Binary trie format

poemm · July 4, 2020, 11:03pm

It seems that everyone agrees to use binary radix trees. We just haven’t decided on a merkleization rule.

Here is @gballet 's merkleization rule (loosely), ignoring RLP which I oppose keeping.

M1.
internal_node_hash = hash( prefix_length || prefix_length%8 || prefix_bits || left_child_hash || right_child_hash )
leaf_hash = hash( prefix_length || prefix_length%8 || prefix_bits || leaf_value )

And here is @vbuterin 's merkleization rule (loosely).

M2.
if prefix is empty:
internal_node_hash = hash( left_child_hash || right_child_hash )
leaf_hash = hash( 0 || leaf_value )
if prefix is non-empty:
internal_node_hash = hash( prefix_bits || hash( left_child_hash || right_child_hash ))
leaf_hash = hash( prefix_bits || hash( 0 || leaf_value ) )

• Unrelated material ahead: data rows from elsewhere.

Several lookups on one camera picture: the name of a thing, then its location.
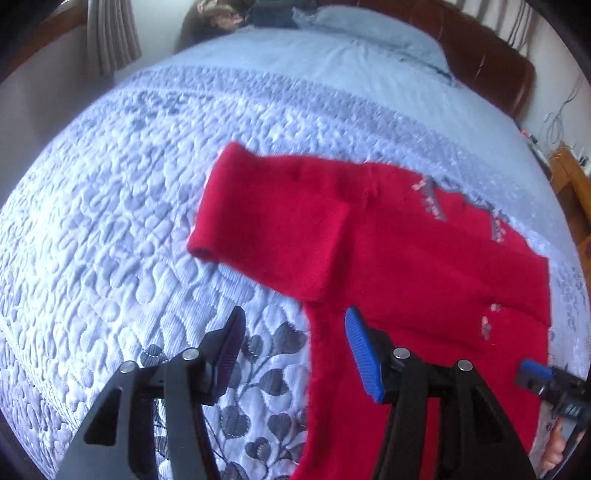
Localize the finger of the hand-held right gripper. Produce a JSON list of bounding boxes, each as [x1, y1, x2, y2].
[[516, 359, 556, 394]]

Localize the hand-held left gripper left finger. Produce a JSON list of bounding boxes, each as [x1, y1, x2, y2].
[[55, 305, 247, 480]]

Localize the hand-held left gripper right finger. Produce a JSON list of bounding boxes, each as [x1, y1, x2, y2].
[[345, 307, 539, 480]]

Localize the red knit sweater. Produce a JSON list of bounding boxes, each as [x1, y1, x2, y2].
[[187, 142, 552, 480]]

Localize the person's right hand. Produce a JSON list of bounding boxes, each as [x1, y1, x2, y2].
[[540, 421, 567, 475]]

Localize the grey quilted floral bedspread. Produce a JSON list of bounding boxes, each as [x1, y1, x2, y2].
[[0, 64, 591, 480]]

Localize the wooden cabinet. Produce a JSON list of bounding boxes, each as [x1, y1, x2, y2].
[[547, 143, 591, 261]]

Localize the light blue bed sheet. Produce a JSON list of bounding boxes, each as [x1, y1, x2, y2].
[[173, 27, 559, 217]]

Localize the light blue pillow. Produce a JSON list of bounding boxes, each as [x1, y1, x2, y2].
[[292, 6, 458, 88]]

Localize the beige curtain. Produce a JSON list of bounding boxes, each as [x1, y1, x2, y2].
[[85, 0, 144, 77]]

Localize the dark blue garment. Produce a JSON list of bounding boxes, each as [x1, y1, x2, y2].
[[248, 0, 320, 29]]

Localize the tangled cables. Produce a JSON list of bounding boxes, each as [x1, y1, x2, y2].
[[541, 76, 583, 146]]

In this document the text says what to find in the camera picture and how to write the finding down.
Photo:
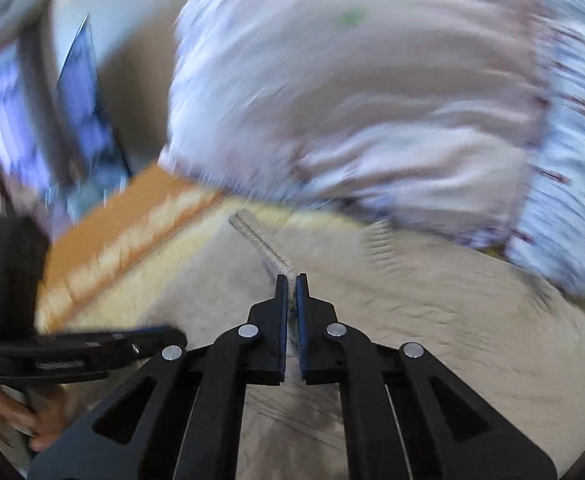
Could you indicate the pink floral pillow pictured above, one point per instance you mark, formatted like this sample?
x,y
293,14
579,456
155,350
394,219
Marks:
x,y
372,90

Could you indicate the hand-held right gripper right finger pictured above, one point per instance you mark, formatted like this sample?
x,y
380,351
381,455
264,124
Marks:
x,y
300,310

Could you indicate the yellow patterned bed sheet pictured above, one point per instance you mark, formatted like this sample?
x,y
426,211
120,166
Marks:
x,y
122,240

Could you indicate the dark glass panel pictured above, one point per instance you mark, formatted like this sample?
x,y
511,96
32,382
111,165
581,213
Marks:
x,y
90,120

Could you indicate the blue lavender print pillow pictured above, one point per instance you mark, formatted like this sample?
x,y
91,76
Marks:
x,y
567,170

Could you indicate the person's left hand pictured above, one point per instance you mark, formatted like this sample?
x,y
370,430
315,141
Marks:
x,y
7,417

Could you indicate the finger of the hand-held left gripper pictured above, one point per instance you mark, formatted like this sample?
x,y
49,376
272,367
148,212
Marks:
x,y
152,339

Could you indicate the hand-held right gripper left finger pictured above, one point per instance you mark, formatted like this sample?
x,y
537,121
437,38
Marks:
x,y
283,310

(For M2, distinguishing between empty prefixes, nonempty prefixes, and hash outputs remains a problem.)

I propose that we explore dropping prefix bits from merkleization. They are awkward, require bit-twiddling, and add witness overhead. Here is a third proposed merkleization rule.

M3.
internal_node_hash = hash( left_child_hash || right_child_hash || prefix_length)
leaf_hash = hash( leaf_key || hash( leaf_value ) || prefix_length )

Note that we dropped prefix_bits, but added leaf_key which is cryptographically related to prefix_bits. And because prefix_length is usually 0x00, this merkleization rule usually meets @vbuterin 's goal of “two 32-byte chunks -> one 32-byte chunk” format. We also hash leaf_value because it is greater than 32-bytes for account data. Rule M3 makes proofs-of-exclusion include a neighboring leaf, but this overhead may be smaller than the overhead of including prefix_bits in the witness, not to speak of the awkwardness of including prefix_bits.

I am not sure which merkleization rule is best for statelessness.